> [Problem to work on] In the material below, the lines between the one holding "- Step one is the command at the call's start" and the one holding "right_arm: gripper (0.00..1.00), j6", inclusive, are to be set down word for word. Pictures stay out.

> [Data shown]
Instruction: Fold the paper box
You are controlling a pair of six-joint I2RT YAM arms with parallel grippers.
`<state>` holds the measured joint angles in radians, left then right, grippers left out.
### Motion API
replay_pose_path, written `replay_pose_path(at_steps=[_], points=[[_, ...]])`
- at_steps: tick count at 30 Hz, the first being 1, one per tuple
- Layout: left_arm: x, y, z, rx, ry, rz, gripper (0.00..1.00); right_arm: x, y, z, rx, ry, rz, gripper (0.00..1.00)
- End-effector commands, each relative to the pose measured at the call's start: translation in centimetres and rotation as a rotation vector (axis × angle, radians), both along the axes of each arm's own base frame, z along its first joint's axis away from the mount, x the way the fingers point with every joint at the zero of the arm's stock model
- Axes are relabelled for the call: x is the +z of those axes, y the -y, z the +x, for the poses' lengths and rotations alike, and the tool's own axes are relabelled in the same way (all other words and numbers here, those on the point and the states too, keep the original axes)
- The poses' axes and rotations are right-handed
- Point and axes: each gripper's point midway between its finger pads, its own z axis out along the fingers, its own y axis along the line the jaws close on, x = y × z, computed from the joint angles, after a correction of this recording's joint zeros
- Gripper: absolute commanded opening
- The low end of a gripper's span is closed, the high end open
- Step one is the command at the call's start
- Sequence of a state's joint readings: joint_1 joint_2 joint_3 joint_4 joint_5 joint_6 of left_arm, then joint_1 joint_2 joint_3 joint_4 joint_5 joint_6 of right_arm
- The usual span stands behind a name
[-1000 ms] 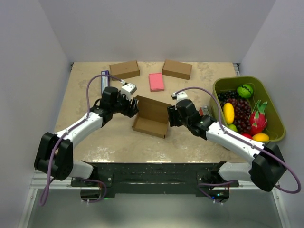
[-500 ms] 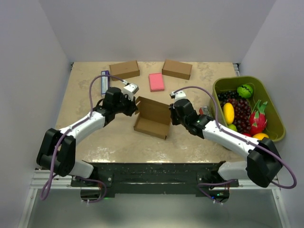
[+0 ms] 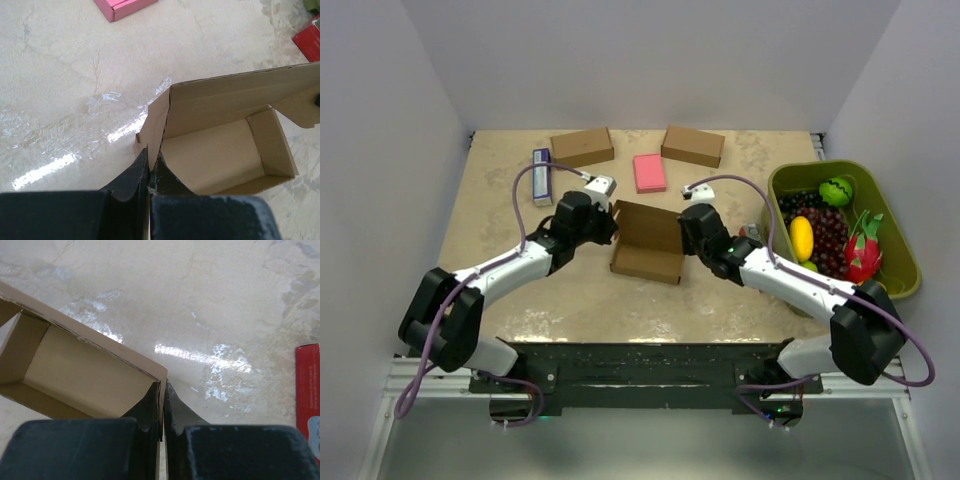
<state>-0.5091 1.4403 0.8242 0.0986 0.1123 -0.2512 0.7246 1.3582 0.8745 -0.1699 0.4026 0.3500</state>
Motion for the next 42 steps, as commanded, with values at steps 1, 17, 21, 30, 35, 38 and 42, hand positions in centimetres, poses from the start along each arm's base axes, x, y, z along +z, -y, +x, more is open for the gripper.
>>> replay_pose_path(at_steps=[1,17,21,30,35,38,42], points=[[3.8,3.5,1.0,0.040,0.121,-0.141,0.00,4.8,-0.9,3.1,-0.091,0.145,0.080,0.00],[0.7,7.3,-1.6,0.082,0.162,-0.235,0.00,2.0,-0.9,3.1,-0.211,0.188,0.227,0.00],[0.1,7.5,-2.3,0.090,0.159,-0.220,0.00,0.5,0.1,2.4,-0.233,0.169,0.196,0.00],[-2.5,7.0,-4.5,0.102,0.122,-0.192,0.00,-1.3,1.2,0.3,-0.245,0.136,0.200,0.02],[-2.9,6.6,-5.4,0.123,0.151,-0.149,0.00,0.5,1.8,-0.7,-0.239,0.153,0.218,0.23],[-2.9,6.0,-5.6,0.141,0.173,-0.122,0.00,2.1,2.4,-1.5,-0.232,0.168,0.238,0.40],[-3.0,5.6,-6.2,0.152,0.201,-0.091,0.00,3.5,3.6,-3.1,-0.216,0.162,0.246,0.54]])
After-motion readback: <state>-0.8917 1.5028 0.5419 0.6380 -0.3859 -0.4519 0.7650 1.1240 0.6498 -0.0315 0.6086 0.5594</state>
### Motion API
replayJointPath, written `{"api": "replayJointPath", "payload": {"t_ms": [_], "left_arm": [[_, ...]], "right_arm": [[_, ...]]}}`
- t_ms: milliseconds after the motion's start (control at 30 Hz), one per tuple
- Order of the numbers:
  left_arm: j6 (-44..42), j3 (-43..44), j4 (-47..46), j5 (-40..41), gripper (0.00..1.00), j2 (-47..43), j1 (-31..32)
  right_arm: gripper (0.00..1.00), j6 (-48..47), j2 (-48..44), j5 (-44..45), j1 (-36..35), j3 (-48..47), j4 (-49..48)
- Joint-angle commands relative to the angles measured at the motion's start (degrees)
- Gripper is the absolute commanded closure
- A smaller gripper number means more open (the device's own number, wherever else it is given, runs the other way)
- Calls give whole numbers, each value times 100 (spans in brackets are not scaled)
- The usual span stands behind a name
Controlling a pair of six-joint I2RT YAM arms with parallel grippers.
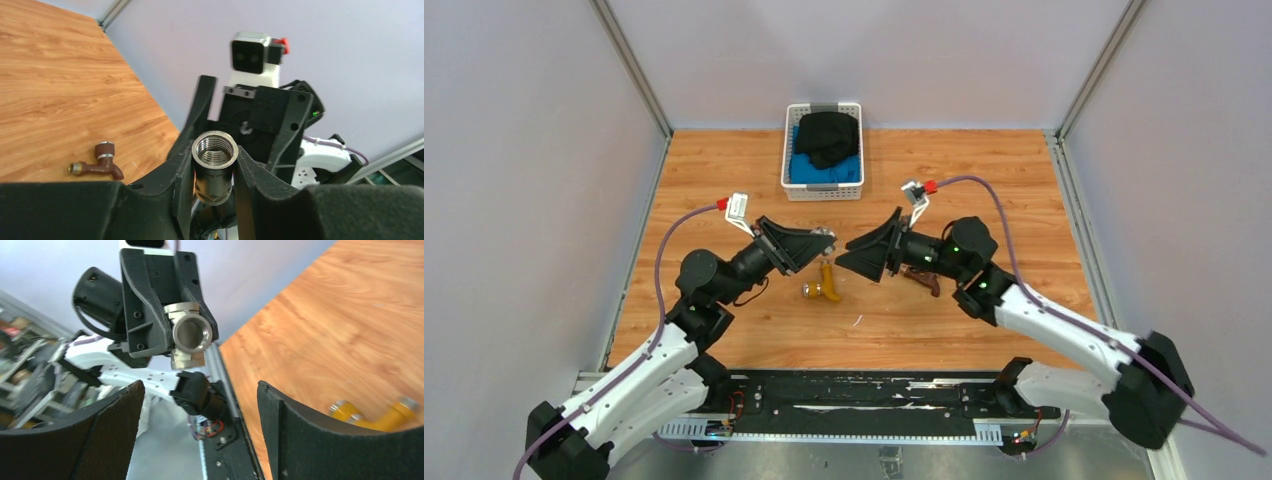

> [Task solution]
- Step one is the command at the call's start
- Sequence of a state's joint readings: joint_1 joint_2 joint_3 joint_4 joint_5 joint_6 of left_arm, then joint_1 joint_2 joint_3 joint_4 joint_5 joint_6 of right_arm
- The usual span stands behind a name
[-1000 ms] 
[-500 ms] 
[+0 ms] 
<state>-0.5091 1.4403 0.8242 0.0986 0.1123 -0.2512 0.7246 1.3582 0.8745 -0.1699 0.4026 0.3500</state>
Motion for the next 42 steps, as commanded, with values at steps 1, 17, 21, 30, 35, 38 and 42, hand positions in centimetres, poses from the start along each arm's base axes, x, y, z along +z, -y, +x, more is open for the gripper.
>>> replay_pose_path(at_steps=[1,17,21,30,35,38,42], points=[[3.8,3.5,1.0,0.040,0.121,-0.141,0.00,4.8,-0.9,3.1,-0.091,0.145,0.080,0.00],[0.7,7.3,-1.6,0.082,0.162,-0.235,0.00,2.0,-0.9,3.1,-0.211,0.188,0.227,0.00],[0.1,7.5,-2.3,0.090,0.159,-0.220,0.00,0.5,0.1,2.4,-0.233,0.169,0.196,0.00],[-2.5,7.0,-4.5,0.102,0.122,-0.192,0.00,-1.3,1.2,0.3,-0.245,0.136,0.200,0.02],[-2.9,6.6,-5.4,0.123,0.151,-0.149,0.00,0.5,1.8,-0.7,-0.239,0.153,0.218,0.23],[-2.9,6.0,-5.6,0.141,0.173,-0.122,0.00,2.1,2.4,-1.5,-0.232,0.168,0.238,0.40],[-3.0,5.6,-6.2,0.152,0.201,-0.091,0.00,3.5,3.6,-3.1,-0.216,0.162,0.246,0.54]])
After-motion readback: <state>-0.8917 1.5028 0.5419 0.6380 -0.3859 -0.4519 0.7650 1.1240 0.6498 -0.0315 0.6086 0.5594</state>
### Motion API
replayJointPath, written `{"api": "replayJointPath", "payload": {"t_ms": [_], "left_arm": [[_, ...]], "right_arm": [[_, ...]]}}`
- t_ms: milliseconds after the motion's start (control at 30 Hz), one per tuple
- Order of the numbers:
  left_arm: j6 (-44..42), j3 (-43..44), j4 (-47..46), j5 (-40..41), gripper (0.00..1.00), j2 (-47..43), j1 (-31..32)
  right_arm: gripper (0.00..1.00), j6 (-48..47), j2 (-48..44), j5 (-44..45), j1 (-36..35), j3 (-48..47), j4 (-49..48)

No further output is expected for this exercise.